Oh the things that time shows through the looking glass of the senses once deranged! A foot, which the owner thinks is wearing American boots, instead is in sandals of rope and leather soles, leaving the tender skin and flesh of the foot exposed and vulnerable as it wanders in the crystalline home of a scrubby desert wasteland. An imperious Cobra, with a hood blue and yellow like the boy pharaoh’s headdress strikes out of nowhere and quickly retreats. The owner of the foot looks down. It all happened so fast he was unsure if he had been bitten or merely threatened, then the body catches up with the mind, and two rosy spots of blood, parallel to each other, bloom on the top of the foot. The man staggers in shock. The cobra does not even wait to see if the man dies, and slithers off in triumph. It struck because it could. It struck because the owner of the foot was haughty and prideful. It struck in revenge for all the times the foot trod it’s tail and smashed its eggs. In the distance a flock of butterflies, mechanical and beautiful hover against a neon sunset where the dust in the shape of two umbrellas has not yet spread.

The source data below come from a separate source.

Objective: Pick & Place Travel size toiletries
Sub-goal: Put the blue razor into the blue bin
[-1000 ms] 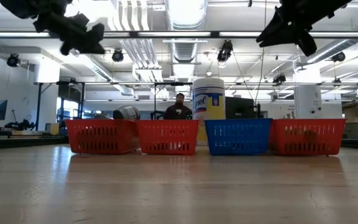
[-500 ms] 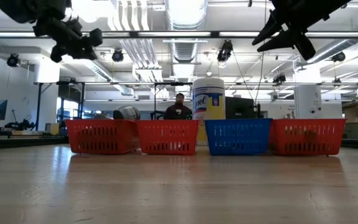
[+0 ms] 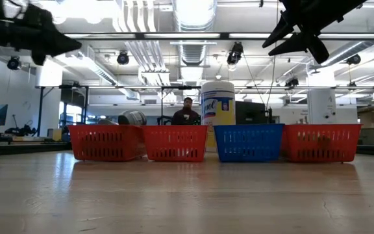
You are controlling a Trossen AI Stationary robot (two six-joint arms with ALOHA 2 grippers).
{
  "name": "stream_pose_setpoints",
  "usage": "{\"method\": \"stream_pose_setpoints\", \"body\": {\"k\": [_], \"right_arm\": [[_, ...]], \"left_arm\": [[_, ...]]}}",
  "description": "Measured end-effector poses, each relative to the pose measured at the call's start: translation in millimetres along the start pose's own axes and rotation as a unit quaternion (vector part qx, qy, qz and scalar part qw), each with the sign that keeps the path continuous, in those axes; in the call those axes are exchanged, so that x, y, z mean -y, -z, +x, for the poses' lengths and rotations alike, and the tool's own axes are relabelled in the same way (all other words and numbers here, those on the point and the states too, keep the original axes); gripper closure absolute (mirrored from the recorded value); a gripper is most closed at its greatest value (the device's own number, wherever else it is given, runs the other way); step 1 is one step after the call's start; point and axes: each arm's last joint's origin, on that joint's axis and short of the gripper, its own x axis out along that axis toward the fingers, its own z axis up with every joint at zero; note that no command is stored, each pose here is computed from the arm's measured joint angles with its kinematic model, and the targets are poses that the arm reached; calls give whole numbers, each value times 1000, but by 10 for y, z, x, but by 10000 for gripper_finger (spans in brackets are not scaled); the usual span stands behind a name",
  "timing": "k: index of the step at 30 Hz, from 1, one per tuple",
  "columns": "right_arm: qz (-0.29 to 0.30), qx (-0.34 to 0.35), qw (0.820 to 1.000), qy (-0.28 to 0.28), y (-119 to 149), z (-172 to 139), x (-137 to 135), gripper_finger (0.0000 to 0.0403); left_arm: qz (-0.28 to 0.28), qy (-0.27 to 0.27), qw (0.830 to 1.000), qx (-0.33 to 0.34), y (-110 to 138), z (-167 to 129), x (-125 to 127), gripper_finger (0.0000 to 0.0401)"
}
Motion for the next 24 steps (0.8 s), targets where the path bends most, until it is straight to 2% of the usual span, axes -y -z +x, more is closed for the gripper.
{"method": "stream_pose_setpoints", "body": {"k": [3,5,8,14,18,21,24], "right_arm": [[-5,0,1000,0,1,0,1,277],[-6,0,1000,-1,-1,-4,1,274],[-9,-1,1000,-1,0,-5,1,268],[-82,-1,997,-4,-5,-13,2,257],[-144,4,990,-9,-29,-47,10,251],[-185,9,983,-14,-56,-91,24,247],[-208,13,978,-17,-88,-153,53,243]], "left_arm": [[25,-15,999,16,55,-115,11,343],[20,-40,999,15,142,-165,-7,343],[34,-44,998,26,195,-207,16,343],[19,-53,998,14,461,-231,-30,343],[-6,-57,998,-8,739,-230,-103,343],[-73,-70,993,-66,918,-245,-130,343],[-91,-67,991,-65,922,-229,-150,343]]}}
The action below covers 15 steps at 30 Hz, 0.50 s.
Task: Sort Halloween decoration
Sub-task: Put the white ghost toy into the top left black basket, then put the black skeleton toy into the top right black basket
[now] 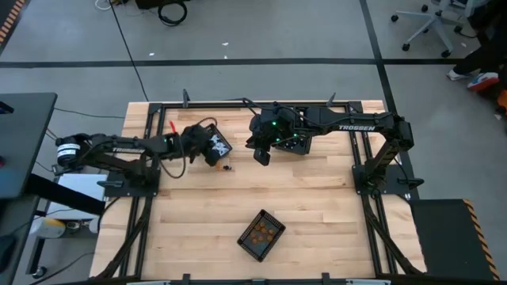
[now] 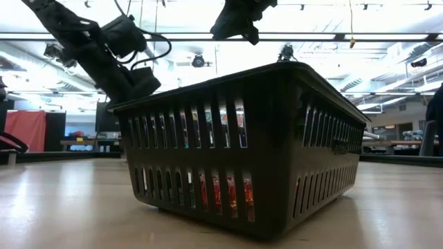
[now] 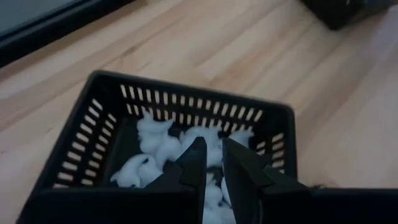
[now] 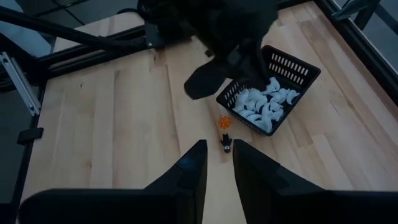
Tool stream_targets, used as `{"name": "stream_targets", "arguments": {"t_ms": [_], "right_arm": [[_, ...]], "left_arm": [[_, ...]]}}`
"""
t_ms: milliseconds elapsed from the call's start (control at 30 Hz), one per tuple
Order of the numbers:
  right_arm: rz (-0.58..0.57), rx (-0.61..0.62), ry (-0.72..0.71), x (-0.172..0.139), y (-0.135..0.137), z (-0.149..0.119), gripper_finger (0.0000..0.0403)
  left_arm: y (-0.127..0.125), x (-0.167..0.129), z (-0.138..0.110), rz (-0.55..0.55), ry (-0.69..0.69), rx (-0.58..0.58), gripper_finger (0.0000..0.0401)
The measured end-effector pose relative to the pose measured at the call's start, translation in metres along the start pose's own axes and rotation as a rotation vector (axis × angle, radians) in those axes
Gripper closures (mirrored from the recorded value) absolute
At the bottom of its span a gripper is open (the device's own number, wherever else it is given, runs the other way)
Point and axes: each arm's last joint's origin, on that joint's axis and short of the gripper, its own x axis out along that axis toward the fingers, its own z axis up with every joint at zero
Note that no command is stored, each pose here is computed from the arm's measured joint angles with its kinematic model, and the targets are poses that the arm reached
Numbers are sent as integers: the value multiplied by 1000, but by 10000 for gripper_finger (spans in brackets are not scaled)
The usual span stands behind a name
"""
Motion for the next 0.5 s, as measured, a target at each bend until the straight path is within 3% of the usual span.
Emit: {"name": "stream_targets", "arguments": {"t_ms": [200, 400, 500], "right_arm": [[-1, 16, 0, 0, 0, 0, 320], [-36, 2, 10, -16, -7, 0, 320], [-57, -11, -12, -30, -12, 3, 320]], "left_arm": [[3, -2, 8, -1, 41, 36, 342], [-21, -12, 16, -194, 57, 229, 341], [-35, -16, 18, -245, 53, 273, 327]]}}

Almost as an afterthought a map hovered in the air showing Addis Ababa pinpointed in glowing yellow. The Alchemist viewing this strange scene made a point to go and find a world map and find if this curiously named place even existed. The Alchemist, Jean Marie was not much of a visual artist, he was better with words and kithara than pencil and sketchbook, but nevertheless he finished drawing the sketch of the foot and the cobra and the scrubby olive trees without any fruit. Even obtuse gifts from the muse by way of the Green Fairy were precious, even if they were currently impenetrable.
No, none of it was any use to him now, perhaps it would be later. 1869 and the Parisian bars had thrown out their patrons hours ago. The sun was on the rise and the bottle was empty except from a dribble in the bottom of the dark green glass, which looked as if it might be something, but when the bottle was tipped upside down, nothing was delivered, nothing was given to the mouth of what remained in the glass. A trick of the light. A small torture. An inconvenience. Jean Marie set the bottle upside down, the opening jammed into a glass, a stack of books attempting to prop it up. It was the principle of the thing. It was his nectar and the bottle would not have it. By hook, crook or hammer it would be his even if his tongue bled on shattered glass.
Jean Marie was not a man who set his jaw, rather a soul who set his lips in a tight purse, his bottom lip slightly pouting, bitten between wine-stained teeth. His hair was way past his shoulders and shaggy as one of his mother’s sheep. The enfant terrible from the countryside was not fond of soap and even less fond of manners. It was a long time, even at the tender age of 17, that Jean Marie had listened to anyone else, or let them dictate his path or actions. Not man nor child, not bum nor prince, not bumpkin nor effete left bank bohemian with affectations and pretentions, Jean Marie was an enigma even to himself.
Poetry is a kind of alchemy, taking words and images and sounds and rhythm and forging the heavy lead of those elements together by way of mercurial experimentation to forge solid gold out of the mundane. A woman standing by a shop window. A dog howling at the emerging moon. A cup of coffee sitting on a table. An old dusty book. A smoky barroom full of stinking men swaying in unison with beer and fear. Hands on drums. Lambs on stones. A man shitting in the gutter. There is gold to be found in the shit and piss and stink of life, with the right catalyst to bring it all together and make it shine, and rise it up into a reflection of the beauty and the horror of human existence. No wandering clouds for Jean Marie! The Alchemist had eternity on his mind and a muse on his shoulder.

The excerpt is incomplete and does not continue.